Kessler, of the United Nations agency, blamed the sheer logistical difficulty of bringing so much material into Kosovo, an impoverished region even before the war and now so destroyed that everything has to be imported. With Kosovo's main road and rail links through Serbia and Montenegro closed, and neighboring Albania possibly even poorer than Kosovo, everything has had to be shipped through a single narrow border post from Macedonia. Competing with NATO military convoys, returning refugees and all the province's commercial traffic, aid trucks stand backed up for a mile and can be stuck at customs for up to six days.
The United Nations agency has finally managed to bring in everything it needs, Kessler said, but is now battling to get goods out of warehouses and to the villages before mud roads become impassable.
The agency is no longer talking of housing people before the onset of winter, but "during the winter months." Kessler said: "There is no cutoff date for this. People will be working on their houses all winter."
Many of the 300,000 homeless are going to have to fend for themselves. "We are telling people that relatives are going to have to support each other, neighbors are going to have to take people in, as they have done before," he said. "If people do, everyone will get through the winter."

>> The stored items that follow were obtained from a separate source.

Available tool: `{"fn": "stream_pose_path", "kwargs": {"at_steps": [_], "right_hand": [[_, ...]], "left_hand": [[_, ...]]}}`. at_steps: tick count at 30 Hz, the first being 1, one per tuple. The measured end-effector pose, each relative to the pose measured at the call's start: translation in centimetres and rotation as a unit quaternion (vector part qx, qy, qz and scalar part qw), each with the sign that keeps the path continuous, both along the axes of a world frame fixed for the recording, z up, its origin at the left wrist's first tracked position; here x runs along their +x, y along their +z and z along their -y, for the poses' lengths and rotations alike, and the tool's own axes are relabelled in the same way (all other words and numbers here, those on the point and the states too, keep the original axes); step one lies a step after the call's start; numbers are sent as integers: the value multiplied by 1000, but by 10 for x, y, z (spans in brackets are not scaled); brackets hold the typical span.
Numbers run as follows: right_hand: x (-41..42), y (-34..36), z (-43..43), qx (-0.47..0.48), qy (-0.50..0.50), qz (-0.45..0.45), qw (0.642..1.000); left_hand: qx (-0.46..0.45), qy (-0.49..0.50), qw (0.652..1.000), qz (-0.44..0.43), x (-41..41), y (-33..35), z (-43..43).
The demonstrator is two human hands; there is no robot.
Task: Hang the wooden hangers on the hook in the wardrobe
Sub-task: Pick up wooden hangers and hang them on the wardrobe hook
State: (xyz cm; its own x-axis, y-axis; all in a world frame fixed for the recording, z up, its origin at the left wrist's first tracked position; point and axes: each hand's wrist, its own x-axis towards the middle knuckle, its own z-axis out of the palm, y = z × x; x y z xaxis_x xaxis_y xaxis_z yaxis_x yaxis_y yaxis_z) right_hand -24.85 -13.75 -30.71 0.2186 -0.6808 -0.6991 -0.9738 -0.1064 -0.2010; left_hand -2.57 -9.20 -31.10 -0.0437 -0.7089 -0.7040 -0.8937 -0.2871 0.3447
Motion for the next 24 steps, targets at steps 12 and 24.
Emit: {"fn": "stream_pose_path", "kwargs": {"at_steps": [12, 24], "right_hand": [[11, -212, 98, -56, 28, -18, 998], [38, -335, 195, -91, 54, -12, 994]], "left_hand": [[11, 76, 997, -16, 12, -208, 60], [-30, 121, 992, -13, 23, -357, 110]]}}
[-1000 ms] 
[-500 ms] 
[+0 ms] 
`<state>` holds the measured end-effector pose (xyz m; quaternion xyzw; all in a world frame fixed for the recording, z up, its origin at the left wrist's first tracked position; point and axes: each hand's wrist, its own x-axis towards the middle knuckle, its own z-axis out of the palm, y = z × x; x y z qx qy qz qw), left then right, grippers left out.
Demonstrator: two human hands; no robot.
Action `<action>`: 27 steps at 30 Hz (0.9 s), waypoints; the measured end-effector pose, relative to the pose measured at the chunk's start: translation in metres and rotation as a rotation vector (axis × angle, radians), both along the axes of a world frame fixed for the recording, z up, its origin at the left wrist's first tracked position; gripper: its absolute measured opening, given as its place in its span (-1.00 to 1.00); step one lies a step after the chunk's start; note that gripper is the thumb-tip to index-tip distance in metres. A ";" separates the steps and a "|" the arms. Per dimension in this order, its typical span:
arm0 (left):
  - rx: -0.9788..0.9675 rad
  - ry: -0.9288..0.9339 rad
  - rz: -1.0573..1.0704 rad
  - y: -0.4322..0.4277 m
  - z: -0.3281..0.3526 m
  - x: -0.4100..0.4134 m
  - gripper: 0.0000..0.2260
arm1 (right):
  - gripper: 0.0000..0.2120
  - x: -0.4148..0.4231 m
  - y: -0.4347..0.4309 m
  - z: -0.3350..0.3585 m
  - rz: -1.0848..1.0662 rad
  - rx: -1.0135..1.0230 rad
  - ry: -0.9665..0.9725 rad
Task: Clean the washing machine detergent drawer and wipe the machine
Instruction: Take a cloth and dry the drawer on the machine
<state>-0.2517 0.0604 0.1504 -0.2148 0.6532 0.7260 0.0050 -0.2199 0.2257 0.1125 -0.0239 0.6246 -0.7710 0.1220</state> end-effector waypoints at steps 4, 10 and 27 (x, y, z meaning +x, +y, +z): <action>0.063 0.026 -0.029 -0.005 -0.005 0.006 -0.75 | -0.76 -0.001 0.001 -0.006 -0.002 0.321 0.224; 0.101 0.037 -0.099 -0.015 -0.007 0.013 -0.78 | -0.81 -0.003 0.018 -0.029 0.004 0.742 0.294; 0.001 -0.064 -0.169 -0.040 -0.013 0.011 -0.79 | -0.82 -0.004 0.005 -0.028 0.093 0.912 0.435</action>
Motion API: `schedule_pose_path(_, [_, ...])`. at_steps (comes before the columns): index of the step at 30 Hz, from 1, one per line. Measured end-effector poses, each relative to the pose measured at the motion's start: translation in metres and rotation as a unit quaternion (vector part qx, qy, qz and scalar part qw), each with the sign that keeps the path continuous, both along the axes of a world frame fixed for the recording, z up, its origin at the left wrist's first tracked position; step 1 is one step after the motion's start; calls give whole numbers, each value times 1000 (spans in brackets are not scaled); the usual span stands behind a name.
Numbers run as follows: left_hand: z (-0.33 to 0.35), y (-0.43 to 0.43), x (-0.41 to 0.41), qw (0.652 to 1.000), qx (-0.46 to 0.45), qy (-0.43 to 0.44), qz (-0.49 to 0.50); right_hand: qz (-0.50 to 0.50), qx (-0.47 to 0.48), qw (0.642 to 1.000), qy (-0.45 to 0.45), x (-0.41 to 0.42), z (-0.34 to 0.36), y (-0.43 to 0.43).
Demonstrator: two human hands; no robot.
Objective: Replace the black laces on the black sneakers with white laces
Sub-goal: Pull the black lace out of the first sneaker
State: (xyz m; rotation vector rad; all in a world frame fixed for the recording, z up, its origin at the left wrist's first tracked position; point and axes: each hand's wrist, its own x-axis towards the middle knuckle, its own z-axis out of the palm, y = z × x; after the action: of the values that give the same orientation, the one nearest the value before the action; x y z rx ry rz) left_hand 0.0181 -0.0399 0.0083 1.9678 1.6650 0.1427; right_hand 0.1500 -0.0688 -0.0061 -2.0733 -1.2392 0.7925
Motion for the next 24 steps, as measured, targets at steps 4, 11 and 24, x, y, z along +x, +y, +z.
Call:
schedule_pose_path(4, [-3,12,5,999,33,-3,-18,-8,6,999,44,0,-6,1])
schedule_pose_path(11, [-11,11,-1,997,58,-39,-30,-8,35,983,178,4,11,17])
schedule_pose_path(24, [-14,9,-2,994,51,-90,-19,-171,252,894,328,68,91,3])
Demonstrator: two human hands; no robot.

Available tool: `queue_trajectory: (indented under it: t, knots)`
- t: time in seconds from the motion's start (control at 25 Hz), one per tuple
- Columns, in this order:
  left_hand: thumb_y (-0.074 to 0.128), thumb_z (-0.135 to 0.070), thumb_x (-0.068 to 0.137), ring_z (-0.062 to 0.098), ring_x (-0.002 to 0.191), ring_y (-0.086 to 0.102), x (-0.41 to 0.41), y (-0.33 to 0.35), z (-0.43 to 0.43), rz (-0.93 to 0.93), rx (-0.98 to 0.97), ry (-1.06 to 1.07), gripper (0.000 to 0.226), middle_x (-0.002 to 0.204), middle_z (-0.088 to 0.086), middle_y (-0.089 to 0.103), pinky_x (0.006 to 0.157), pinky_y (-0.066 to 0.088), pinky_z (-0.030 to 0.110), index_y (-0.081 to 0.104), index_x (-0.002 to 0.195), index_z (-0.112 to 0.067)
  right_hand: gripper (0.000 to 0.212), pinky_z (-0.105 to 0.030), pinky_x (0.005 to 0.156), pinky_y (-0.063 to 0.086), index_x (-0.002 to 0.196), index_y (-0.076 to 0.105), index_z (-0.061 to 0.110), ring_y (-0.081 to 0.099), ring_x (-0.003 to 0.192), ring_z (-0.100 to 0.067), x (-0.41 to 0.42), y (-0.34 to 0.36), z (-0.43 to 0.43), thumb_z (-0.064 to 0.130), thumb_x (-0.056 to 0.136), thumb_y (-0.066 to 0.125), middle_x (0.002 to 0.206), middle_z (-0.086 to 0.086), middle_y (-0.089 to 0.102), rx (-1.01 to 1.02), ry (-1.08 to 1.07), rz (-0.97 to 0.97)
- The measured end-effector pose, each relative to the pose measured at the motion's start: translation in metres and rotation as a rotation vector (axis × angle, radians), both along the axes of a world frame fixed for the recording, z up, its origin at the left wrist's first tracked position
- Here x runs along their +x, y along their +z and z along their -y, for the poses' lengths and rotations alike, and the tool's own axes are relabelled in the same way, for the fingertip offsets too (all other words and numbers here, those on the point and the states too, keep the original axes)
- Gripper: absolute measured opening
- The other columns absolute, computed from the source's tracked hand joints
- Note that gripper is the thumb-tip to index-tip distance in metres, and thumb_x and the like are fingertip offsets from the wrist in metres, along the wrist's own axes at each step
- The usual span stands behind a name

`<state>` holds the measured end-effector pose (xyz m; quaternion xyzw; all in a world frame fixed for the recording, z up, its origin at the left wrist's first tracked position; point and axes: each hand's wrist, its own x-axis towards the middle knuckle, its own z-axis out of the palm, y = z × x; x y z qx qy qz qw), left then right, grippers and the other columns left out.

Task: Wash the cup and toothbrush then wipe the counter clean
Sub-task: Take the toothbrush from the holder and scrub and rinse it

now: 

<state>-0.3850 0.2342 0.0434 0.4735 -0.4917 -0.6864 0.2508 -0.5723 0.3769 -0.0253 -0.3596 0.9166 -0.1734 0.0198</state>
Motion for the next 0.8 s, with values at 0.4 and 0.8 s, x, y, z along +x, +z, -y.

Tens of thousands of villagers have swarmed into Pristina, Kosovo's capital, and other towns, taking over the abandoned homes of Serbs and Gypsies who have fled the province, or staying with relatives. Local journalists estimate that the population of Pristina has swelled to double the prewar population, and may be as high as 400,000.
For the most vulnerable -- the old, young and sick who cannot survive the winter in tents -- there will be about 11,000 places in buildings like sports halls or community centers in main towns, the United Nations agency says.
Yet not everyone likes the idea of moving again. Hanife Gega, who fled to Albania during the war, says she cannot rely on her neighbors since they all are in tents too. But asked if she would leave to go to a collective center, she said no.
"The problem is I cannot turn my back on this place," she said. "We have to stay here -- if only we had the chance to rebuild."